Still, Eisenhower was quite indecisive when it came to the civil rights of black people. In 1954, in Oliver Brown et al. v. Board of Education of Topeka et al., the Court decided school segregation was not constitutional. Eisenhower believed desegregation should take place slowly, and he was reluctant to use his powers to support the court decision, even though he sent the federal troops to Little Rock, Arkansas, in 1957 to control the middle school merger. In 1957 and 1960, Eisenhower signed the laws protecting black voter’s rights on the federal level – it was the first law of that kind after the Reconstruction era.
Soon after his inauguration, Eisenhower signed the truce that ended the Korean War. Except for sending the troops to Lebanon in 1958, the military forces were not used outside the US territory, although the President approved defense expenditures without hesitation. He authorized the CIA to carry out secret operations against communism in foreign countries two of which resulted in Iran’s and Guatemala’s leaders’ overthrowing in 1953-1954. In 1954, Eisenhower decided not to provide the French army with the air force support in Điện Biên Phủ in order to avoid the war in Indochina. This aid to the anti-communist South Vietnam government provoked the participation of the United States in the Vietnam War.
Eisenhower tried to improve the relations with the Soviet Union, especially after Joseph Stalin died in 1953. In summer 1955, Eisenhower offered the open-skies politics at the meeting with the world’s leaders in Geneva, Switzerland: the US and the USSR would cross-check each other’s air force programs. The Soviet Union rejected the offer despite the world approved of it. In the context of the growing Soviet nuclear weapon danger, Eisenhower and John Foster Dulles who was the United States Secretary of State succeeded in strengthening the North Atlantic Treaty Organization and creating the Southeast Asia Treaty Organization whose aim was to fight against the communist expansion in this region.
After Eisenhower graduated, he met Mamie Eisenhower in San Antonio; on February 14, 1916, he proposed to her. In this marriage, two sons were born: Doud Dwight (died of scarlatina at the age of 3) and John.
Dwight’s granddaughter Susan married a Russian physicist – symbolically, she continued her grandfather’s warm relations with the USSR; Eisenhower’s grandson married the daughter of President Nixon.
Eisenhower’s ratings were always high among his voters, and no criticism of his regime could influence it. In winter 1961, Eisenhower went to his country house in Gettysburg where he worked on his memoirs.
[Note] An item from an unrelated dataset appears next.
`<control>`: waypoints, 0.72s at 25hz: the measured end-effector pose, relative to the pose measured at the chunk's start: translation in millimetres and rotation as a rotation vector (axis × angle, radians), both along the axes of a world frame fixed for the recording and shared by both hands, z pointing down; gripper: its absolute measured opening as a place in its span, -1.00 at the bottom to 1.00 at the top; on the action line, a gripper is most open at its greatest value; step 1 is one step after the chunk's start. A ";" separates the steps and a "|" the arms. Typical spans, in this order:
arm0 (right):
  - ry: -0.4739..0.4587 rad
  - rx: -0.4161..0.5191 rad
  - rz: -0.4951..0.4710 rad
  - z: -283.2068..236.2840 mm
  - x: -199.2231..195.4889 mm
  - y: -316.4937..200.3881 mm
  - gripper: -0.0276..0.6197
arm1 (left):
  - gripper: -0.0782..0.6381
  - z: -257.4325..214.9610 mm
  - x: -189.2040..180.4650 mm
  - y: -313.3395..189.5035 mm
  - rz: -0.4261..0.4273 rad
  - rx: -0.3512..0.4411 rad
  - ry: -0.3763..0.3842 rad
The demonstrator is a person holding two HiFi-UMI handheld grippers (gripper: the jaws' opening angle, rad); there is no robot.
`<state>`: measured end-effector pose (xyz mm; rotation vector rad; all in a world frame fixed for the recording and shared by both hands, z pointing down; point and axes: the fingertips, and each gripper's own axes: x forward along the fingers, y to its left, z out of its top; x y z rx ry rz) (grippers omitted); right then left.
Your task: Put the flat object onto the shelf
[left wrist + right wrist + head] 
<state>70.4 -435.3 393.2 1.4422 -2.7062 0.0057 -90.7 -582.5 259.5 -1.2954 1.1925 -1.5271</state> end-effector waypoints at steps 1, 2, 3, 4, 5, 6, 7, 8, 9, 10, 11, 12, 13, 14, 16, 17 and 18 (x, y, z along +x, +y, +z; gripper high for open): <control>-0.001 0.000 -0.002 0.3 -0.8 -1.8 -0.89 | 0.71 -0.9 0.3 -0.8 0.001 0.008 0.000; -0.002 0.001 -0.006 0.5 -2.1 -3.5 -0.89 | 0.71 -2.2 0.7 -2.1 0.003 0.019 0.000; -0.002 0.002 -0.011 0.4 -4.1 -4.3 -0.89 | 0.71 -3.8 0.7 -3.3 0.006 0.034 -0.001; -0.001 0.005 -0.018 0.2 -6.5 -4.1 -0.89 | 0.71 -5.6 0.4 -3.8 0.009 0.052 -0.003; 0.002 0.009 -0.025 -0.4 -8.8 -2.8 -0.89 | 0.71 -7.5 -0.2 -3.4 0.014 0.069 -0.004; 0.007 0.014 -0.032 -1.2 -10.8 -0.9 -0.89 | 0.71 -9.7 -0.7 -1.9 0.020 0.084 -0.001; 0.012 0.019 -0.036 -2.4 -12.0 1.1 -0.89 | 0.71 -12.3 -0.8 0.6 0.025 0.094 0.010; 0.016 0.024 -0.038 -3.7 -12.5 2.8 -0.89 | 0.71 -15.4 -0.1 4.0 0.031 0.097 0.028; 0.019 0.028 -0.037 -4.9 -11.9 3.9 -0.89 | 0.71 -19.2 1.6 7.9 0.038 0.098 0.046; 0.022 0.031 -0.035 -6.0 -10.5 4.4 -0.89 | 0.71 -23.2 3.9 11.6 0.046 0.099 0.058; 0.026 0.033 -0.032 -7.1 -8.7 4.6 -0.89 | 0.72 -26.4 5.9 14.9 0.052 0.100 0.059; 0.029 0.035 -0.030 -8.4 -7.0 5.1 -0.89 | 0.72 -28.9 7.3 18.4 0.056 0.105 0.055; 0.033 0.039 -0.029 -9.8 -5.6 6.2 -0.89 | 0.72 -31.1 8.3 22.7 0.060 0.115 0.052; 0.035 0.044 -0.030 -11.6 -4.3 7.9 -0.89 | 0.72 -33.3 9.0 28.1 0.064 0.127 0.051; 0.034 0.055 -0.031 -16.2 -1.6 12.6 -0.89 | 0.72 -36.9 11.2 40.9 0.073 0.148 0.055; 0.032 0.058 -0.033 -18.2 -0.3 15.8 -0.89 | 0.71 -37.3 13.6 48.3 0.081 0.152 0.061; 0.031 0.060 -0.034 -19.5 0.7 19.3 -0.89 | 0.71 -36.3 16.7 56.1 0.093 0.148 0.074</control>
The former American president died on March 28, 1969, after a long disease.
- “A diplomat is a person who is paid to think before he says nothing”
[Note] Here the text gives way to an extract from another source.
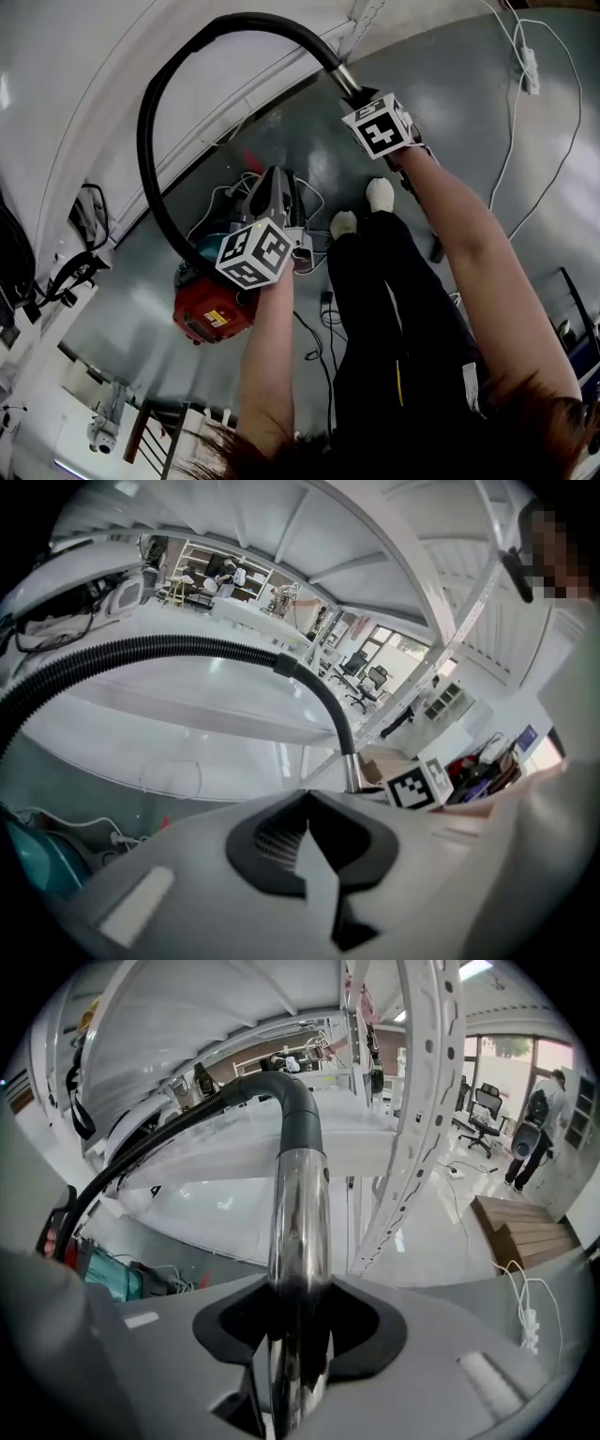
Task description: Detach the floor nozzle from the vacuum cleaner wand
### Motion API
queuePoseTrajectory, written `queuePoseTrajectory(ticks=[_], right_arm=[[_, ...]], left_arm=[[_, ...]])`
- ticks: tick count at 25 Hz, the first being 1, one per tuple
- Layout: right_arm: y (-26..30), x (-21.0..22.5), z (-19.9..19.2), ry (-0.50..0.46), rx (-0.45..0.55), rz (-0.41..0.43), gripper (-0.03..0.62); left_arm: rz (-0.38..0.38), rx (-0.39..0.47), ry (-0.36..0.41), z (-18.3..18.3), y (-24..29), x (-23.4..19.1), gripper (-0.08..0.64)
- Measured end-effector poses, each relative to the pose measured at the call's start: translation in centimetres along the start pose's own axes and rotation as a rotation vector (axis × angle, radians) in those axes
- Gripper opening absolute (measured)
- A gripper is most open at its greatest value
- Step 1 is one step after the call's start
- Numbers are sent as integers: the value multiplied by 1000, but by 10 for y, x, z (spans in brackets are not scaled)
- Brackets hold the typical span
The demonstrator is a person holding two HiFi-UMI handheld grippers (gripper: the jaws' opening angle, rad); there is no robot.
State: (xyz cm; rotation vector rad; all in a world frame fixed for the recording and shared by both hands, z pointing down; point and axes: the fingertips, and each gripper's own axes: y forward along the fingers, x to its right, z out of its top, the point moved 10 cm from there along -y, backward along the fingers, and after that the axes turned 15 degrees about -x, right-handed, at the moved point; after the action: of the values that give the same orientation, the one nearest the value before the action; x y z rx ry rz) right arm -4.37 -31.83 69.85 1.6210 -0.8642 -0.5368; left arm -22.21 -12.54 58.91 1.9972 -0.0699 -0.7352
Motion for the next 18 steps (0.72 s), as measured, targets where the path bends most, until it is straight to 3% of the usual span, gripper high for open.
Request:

- “The true slogan of a true democracy is not `Let the Government do it' but rather, 'let's do it ourselves'”
- “We are going to have peace even if we have to fight for it”
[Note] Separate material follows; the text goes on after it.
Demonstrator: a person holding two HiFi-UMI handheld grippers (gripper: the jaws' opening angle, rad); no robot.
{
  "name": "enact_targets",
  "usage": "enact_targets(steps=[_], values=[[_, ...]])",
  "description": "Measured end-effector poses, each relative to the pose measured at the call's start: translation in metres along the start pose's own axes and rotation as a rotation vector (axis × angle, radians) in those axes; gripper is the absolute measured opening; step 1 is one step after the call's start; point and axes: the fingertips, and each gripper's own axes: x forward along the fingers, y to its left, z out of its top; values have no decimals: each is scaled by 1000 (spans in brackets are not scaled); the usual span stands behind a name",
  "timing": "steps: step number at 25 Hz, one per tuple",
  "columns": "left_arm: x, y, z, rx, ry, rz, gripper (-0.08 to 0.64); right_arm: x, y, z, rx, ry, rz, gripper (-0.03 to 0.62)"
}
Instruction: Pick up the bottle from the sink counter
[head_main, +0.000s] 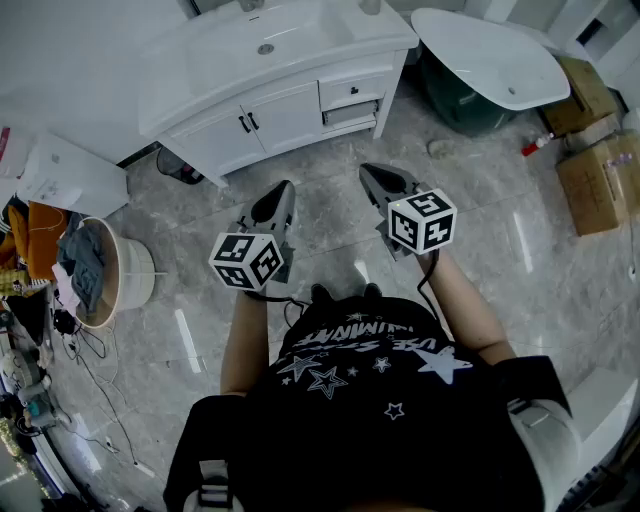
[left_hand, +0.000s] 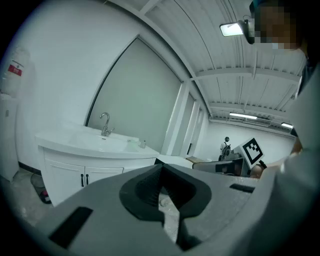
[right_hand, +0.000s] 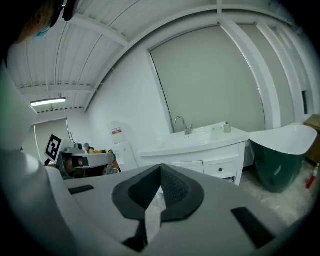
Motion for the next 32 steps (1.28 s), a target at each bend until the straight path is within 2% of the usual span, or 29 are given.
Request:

- Few people know that Eisenhower stood against the atomic bomb usage in Hiroshima and Nagasaki during the Potsdam Conference in 1945. He claimed Japan was close to capitulating and the one who would use this dangerous weapon would harm the international reputation of the USA while the country had just managed to become respected.
- When Eisenhower met Zhukov, the American treated the Chief of General Staff with Coca-Cola. Zhukov liked it so much that he asked Eisenhower to deliver the drink to his headquarters only, and the drink itself should be discolored. The Russian military man’s request was met: 50 boxes of the drink were sent to Moscow.
- The opening of the second front brought Eisenhower the Order of Victory.
- Eisenhower wrote a book about the role of the USA in the Second World War entitled “Crusade in Europe.”
- In memory of the 34th US President, Dwight’s profile is set on the 1-dollar coin and Kyrgyz and American postage stamps.